Stored records

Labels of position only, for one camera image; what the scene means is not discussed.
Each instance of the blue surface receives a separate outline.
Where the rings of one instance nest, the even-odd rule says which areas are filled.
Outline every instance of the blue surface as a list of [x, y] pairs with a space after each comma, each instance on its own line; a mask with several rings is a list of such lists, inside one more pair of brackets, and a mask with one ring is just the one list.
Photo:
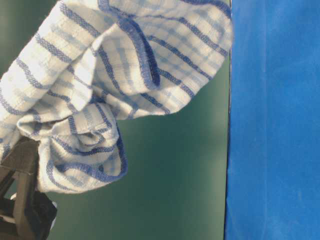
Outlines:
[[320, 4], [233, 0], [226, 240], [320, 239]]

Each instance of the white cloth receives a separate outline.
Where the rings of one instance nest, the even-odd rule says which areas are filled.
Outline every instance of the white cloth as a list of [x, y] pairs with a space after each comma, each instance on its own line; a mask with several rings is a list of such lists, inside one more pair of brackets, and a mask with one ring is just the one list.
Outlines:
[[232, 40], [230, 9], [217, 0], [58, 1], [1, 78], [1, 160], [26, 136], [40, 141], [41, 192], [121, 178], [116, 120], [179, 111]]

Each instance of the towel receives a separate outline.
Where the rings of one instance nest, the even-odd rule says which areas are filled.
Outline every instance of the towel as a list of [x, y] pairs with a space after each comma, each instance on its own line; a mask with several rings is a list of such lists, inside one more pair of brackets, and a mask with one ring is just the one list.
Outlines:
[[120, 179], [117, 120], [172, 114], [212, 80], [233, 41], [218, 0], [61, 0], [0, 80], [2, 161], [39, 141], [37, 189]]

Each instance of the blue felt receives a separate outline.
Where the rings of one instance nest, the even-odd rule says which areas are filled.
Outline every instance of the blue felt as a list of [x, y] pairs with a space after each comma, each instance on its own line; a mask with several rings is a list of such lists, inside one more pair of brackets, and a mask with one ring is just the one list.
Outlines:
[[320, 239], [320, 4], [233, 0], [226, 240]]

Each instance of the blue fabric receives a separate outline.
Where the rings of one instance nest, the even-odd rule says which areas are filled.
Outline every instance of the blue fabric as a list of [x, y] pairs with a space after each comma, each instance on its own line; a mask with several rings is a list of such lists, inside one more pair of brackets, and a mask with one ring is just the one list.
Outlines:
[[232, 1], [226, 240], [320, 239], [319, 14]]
--
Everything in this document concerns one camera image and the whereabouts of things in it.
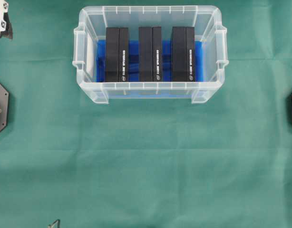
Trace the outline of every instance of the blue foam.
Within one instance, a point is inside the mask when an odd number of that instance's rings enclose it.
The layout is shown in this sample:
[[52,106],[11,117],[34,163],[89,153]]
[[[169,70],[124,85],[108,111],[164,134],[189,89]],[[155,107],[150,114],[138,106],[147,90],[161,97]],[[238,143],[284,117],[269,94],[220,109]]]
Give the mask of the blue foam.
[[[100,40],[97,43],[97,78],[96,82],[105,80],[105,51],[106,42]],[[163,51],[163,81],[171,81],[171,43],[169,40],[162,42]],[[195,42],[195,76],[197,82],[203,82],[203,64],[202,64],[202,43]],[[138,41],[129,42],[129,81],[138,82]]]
...
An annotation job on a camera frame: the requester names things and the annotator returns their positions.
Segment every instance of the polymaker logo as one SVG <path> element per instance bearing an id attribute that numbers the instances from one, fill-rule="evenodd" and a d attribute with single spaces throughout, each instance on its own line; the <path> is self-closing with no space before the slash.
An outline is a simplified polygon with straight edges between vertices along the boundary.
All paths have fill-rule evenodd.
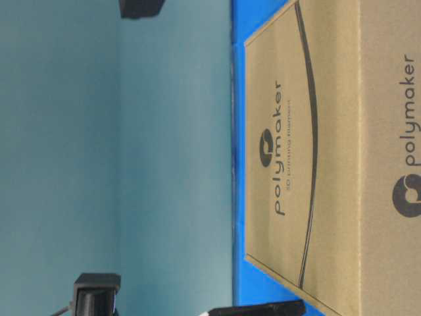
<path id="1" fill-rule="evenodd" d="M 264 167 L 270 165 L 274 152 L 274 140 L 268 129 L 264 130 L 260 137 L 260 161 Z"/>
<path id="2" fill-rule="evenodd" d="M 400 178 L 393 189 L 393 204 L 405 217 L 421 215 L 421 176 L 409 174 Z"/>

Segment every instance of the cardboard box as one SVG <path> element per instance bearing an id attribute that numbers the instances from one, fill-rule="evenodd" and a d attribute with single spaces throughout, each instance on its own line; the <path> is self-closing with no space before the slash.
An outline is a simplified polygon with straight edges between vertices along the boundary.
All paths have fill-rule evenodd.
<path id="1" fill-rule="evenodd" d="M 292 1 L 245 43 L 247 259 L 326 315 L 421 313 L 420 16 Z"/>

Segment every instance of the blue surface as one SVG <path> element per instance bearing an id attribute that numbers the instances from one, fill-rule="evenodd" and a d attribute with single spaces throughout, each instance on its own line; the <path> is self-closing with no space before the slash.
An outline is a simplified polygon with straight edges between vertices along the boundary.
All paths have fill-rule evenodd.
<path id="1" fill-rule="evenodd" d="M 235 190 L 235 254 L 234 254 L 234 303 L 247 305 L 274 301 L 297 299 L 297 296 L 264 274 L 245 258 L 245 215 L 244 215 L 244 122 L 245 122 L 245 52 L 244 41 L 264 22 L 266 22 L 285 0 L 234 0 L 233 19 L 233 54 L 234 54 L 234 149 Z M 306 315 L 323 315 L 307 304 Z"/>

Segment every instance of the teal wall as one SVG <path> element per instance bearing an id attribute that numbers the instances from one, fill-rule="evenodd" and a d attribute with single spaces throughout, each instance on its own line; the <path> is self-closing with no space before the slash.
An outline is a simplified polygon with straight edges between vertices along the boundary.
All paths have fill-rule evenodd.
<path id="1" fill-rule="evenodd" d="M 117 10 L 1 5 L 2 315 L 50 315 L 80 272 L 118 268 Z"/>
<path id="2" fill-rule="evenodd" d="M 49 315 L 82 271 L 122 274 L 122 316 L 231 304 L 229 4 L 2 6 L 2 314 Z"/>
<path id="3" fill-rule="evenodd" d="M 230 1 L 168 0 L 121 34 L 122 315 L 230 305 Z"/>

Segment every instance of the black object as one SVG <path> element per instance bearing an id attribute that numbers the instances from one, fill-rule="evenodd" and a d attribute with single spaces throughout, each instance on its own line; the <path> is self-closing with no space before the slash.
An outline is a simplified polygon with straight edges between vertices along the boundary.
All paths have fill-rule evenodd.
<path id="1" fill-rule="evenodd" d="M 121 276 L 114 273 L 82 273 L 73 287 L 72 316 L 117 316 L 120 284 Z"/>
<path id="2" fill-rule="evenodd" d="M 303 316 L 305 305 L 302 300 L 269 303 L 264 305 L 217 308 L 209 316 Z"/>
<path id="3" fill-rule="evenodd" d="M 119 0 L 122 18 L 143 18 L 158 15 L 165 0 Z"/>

- **Your instructions**:
Scan the data above and report each line in which "receives" is present.

- **Output for this task**:
Each instance of the blue surface receives a separate outline.
Each instance of the white cloth receives a separate outline.
Each instance of the towel receives a separate outline.
Each instance of the blue felt receives a separate outline.
Each instance of the blue fabric receives a separate outline.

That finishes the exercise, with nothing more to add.